Filed under: Economics, Quotations — Tags: , , — Nicholas @ 01:00

Once [Richard] Thaler has established that you are in myriad ways irrational it’s much easier to argue, as he has, vigorously — in his academic research, in popular books, and now in a column for The New York Times — that you are too stupid to be treated as a free adult. You need, in the coinage of Thaler’s book, co-authored with the law professor and Obama adviser Cass Sunstein, to be “nudged.” Thaler and Sunstein call it “paternalistic libertarianism.”

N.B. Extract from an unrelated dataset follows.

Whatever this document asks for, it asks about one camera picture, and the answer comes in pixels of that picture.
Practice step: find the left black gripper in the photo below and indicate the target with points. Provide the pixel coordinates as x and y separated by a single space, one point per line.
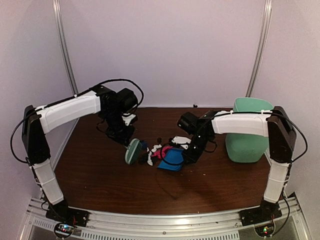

Adam Smith spoke of “the man of system” who “seems to imagine that he can arrange the different members of a great society with as much ease as the hand arranges the different pieces upon a chess-board.” Thaler and his benevolent friends are men, and some few women, of system. They hate the Chicago School, have never heard of the Austrian School, dismiss spontaneous order, and favor bossing people around — for their own good, understand. Employing the third most unbelievable sentence in English (the other two are “The check is in the mail” and “Of course I’ll respect you in the morning”), they declare cheerily, “We’re from the government and we’re here to help.”

We humans face a choice of treating people as children or as adults. A liberal society, Smith’s “liberal plan of [social] equality, [economic] liberty, and [legal] justice,” treats adults as adults. The principle of an illiberal society, from Thaler’s to the much worse kind, is that you are to be corrected not through respectful dialog that treats you as an equal, but by compulsion or trickery, which treats you like a toddler about to walk into traffic.

Wikipedia lists fully 257 cognitive biases. In the category of decision-making biases alone there are anchoring, the availability heuristic, the bandwagon effect, the baseline fallacy, choice-supportive bias, confirmation bias, belief-revision conservatism, courtesy bias, and on and on. According to the psychologists, it’s a miracle you can get across the street.

For Thaler, every one of the biases is a reason not to trust people to make their own choices about money. It’s an old routine in economics. Since 1848, one expert after another has set up shop finding “imperfections” in the market economy that Smith and Mill and Bastiat had come to understand as a pretty good system for supporting human flourishing.

Dierdre McCloskey, “The Applied Theory of Bossing People Around”, Reason, 2018-02-11.